Required action:
Copy out all the lines of the data that hold the word "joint".
[Available data — start]
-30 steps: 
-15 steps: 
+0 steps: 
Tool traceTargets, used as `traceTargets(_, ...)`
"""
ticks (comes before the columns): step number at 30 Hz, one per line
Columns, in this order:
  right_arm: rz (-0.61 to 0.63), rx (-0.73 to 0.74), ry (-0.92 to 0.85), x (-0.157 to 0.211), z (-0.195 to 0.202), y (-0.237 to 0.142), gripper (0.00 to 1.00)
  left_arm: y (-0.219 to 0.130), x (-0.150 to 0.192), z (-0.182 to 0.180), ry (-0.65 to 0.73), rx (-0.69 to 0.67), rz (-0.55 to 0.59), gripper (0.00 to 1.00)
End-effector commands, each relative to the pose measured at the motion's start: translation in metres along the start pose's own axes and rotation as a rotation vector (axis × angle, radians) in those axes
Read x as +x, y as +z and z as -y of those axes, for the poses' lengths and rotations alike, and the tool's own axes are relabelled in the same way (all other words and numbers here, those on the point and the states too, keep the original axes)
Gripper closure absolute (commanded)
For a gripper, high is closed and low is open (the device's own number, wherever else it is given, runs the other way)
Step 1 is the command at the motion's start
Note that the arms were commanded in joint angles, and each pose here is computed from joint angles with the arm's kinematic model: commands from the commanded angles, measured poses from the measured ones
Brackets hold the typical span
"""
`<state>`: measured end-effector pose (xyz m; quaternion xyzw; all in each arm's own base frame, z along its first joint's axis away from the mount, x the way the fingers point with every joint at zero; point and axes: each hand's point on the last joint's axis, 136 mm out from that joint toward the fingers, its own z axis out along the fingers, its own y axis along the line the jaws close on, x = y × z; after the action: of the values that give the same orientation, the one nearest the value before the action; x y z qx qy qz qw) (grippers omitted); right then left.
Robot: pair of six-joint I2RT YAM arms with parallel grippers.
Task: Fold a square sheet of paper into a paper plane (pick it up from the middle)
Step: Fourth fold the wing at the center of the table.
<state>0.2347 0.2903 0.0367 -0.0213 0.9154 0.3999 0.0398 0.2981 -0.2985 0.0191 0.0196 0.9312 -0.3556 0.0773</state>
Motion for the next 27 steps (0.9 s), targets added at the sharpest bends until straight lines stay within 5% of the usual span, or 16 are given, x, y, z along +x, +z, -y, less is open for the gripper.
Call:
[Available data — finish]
Response below:
Note that the arms were commanded in joint angles, and each pose here is computed from joint angles with the arm's kinematic model: commands from the commanded angles, measured poses from the measured ones
`<state>`: measured end-effector pose (xyz m; quaternion xyzw; all in each arm's own base frame, z along its first joint's axis away from the mount, x the way the fingers point with every joint at zero; point and axes: each hand's point on the last joint's axis, 136 mm out from that joint toward the fingers, its own z axis out along the fingers, its own y axis along the line the jaws close on, x = y × z; after the action: of the values that give the same orientation, the one nearest the value before the action; x y z qx qy qz qw) (grippers omitted); right then left.
Robot: pair of six-joint I2RT YAM arms with parallel grippers.

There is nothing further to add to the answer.